===== Supplied entries

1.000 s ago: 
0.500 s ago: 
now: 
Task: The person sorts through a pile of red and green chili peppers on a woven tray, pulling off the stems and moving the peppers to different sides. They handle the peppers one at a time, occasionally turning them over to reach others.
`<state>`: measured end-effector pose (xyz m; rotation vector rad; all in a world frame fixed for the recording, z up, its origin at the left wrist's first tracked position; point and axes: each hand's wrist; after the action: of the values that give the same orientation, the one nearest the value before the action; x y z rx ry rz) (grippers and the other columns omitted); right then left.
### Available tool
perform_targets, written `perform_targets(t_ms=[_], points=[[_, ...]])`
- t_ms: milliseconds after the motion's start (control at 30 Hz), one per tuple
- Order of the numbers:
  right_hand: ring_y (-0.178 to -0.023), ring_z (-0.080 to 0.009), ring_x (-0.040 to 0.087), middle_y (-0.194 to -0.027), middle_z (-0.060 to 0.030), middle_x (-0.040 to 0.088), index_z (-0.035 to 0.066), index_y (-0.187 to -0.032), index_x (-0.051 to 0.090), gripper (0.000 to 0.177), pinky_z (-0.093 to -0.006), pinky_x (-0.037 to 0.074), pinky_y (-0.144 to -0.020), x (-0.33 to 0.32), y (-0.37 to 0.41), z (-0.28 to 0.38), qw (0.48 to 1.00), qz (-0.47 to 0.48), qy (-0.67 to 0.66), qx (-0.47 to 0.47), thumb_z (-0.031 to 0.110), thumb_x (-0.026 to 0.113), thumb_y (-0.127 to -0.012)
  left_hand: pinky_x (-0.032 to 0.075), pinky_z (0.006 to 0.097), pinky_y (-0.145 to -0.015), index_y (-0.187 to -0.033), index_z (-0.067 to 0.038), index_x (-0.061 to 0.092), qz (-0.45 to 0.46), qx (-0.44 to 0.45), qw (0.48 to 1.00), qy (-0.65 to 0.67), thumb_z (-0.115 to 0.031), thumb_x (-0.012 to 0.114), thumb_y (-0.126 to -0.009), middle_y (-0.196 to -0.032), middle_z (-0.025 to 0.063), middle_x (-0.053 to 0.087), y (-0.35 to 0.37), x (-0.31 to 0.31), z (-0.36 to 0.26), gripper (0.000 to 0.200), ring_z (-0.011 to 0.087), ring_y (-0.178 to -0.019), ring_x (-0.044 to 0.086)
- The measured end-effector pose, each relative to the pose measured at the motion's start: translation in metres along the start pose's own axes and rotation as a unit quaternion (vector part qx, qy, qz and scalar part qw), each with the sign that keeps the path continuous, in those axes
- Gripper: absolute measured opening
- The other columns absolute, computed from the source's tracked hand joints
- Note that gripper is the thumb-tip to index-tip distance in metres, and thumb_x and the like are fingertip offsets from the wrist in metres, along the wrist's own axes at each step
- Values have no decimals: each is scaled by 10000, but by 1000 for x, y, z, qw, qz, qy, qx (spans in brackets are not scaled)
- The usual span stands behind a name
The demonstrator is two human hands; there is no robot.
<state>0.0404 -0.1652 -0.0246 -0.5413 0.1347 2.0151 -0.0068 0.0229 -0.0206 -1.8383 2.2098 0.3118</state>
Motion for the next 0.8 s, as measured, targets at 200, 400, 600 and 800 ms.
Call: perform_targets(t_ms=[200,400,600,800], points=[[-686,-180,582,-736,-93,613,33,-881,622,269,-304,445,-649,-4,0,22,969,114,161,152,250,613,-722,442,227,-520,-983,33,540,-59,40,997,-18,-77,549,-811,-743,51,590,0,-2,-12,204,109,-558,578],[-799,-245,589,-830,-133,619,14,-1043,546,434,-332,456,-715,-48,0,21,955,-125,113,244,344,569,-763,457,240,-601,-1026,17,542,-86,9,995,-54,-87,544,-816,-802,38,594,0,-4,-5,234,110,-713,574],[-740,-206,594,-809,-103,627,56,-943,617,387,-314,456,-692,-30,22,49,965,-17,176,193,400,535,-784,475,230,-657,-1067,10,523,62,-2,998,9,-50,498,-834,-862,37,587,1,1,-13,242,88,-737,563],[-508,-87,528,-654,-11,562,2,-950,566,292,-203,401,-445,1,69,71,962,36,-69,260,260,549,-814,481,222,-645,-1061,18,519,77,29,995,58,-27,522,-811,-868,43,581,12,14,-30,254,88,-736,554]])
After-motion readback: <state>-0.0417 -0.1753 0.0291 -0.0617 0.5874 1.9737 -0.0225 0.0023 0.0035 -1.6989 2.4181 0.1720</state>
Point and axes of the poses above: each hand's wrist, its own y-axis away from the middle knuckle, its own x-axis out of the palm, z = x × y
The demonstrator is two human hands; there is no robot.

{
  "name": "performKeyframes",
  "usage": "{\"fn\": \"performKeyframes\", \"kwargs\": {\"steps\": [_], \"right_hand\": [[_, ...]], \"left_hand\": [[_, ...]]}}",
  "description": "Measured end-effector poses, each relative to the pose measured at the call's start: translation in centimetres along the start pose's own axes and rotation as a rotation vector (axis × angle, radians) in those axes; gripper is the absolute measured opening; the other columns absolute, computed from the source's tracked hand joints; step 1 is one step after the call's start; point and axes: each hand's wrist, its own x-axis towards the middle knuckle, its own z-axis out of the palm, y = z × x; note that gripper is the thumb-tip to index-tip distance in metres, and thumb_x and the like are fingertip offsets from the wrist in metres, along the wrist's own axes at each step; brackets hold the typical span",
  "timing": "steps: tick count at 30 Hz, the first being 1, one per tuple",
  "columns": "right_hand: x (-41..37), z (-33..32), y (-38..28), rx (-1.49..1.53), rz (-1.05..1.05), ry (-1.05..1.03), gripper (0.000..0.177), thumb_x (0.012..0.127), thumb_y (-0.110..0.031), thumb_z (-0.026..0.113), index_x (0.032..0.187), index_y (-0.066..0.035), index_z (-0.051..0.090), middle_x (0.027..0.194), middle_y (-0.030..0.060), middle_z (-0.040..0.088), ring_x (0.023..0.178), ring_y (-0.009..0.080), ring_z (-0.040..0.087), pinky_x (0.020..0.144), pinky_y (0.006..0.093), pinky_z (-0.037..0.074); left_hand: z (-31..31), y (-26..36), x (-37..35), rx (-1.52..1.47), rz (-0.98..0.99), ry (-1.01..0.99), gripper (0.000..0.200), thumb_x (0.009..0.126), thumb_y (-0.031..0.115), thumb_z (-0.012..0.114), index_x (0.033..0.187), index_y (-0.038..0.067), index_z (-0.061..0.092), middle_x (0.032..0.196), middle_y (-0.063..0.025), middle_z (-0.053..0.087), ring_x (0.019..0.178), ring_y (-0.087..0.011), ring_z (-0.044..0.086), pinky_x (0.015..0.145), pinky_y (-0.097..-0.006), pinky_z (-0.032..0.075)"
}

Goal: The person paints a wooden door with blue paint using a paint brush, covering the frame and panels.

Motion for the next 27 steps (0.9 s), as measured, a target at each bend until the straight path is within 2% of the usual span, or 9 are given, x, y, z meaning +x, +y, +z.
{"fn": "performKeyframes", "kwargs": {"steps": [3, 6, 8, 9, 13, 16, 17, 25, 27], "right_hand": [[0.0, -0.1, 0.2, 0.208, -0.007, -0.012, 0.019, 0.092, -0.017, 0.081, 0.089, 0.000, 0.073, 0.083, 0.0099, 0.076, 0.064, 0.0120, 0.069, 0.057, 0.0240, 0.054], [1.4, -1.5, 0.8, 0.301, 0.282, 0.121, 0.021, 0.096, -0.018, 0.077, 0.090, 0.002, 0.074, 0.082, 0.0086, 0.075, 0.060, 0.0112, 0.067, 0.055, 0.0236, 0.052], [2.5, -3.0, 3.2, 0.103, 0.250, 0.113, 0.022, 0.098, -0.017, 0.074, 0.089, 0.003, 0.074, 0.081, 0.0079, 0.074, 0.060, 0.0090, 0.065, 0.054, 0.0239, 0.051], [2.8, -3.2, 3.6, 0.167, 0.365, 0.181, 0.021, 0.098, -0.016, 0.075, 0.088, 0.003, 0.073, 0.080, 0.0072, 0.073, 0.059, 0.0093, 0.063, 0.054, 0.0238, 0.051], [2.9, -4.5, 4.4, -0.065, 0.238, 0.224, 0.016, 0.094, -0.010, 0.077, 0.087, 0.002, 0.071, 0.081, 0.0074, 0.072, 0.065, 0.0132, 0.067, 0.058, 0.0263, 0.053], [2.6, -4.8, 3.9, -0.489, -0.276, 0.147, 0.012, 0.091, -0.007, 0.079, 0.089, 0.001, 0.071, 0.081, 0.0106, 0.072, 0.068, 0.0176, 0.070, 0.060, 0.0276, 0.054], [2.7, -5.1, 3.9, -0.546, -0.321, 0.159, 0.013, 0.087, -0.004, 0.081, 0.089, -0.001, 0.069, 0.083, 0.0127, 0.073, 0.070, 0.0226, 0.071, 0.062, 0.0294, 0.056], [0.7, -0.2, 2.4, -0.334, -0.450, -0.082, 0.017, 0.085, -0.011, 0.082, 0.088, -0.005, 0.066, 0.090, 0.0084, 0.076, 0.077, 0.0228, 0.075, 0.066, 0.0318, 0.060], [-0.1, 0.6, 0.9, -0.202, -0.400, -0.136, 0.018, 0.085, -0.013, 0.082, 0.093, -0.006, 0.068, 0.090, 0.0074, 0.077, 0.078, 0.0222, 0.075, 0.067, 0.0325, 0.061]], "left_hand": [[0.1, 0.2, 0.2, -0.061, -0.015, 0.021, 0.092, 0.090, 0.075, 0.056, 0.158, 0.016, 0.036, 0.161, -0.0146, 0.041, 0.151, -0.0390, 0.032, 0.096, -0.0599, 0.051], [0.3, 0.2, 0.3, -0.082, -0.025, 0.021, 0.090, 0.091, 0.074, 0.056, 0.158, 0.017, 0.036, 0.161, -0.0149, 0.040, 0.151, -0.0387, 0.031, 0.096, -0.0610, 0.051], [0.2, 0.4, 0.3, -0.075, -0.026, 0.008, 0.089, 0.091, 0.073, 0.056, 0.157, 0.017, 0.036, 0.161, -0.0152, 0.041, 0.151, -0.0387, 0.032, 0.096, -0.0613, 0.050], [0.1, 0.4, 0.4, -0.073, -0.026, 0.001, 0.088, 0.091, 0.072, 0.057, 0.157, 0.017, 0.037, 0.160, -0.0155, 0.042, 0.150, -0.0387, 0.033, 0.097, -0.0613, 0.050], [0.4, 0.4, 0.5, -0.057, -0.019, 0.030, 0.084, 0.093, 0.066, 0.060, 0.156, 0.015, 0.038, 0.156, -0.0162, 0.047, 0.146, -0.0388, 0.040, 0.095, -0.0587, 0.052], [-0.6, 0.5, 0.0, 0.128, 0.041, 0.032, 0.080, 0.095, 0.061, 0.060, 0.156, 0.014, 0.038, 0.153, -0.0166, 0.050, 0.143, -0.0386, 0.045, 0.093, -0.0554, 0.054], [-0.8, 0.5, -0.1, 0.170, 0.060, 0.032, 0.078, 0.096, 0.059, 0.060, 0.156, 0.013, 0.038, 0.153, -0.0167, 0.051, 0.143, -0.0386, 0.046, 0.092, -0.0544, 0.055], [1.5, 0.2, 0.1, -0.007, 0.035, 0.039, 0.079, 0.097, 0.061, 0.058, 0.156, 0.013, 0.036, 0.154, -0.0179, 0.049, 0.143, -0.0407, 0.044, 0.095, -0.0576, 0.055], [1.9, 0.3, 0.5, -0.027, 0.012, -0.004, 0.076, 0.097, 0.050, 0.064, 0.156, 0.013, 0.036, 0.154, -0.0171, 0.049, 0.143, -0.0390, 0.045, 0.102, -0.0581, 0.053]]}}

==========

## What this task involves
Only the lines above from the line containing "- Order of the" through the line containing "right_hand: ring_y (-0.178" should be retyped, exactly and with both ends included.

## Expected output
- Order of the numbers:
  right_hand: ring_y (-0.178 to -0.023), ring_z (-0.080 to 0.009), ring_x (-0.040 to 0.087), middle_y (-0.194 to -0.027), middle_z (-0.060 to 0.030), middle_x (-0.040 to 0.088), index_z (-0.035 to 0.066), index_y (-0.187 to -0.032), index_x (-0.051 to 0.090), gripper (0.000 to 0.177), pinky_z (-0.093 to -0.006), pinky_x (-0.037 to 0.074), pinky_y (-0.144 to -0.020), x (-0.33 to 0.32), y (-0.37 to 0.41), z (-0.28 to 0.38), qw (0.48 to 1.00), qz (-0.47 to 0.48), qy (-0.67 to 0.66), qx (-0.47 to 0.47), thumb_z (-0.031 to 0.110), thumb_x (-0.026 to 0.113), thumb_y (-0.127 to -0.012)

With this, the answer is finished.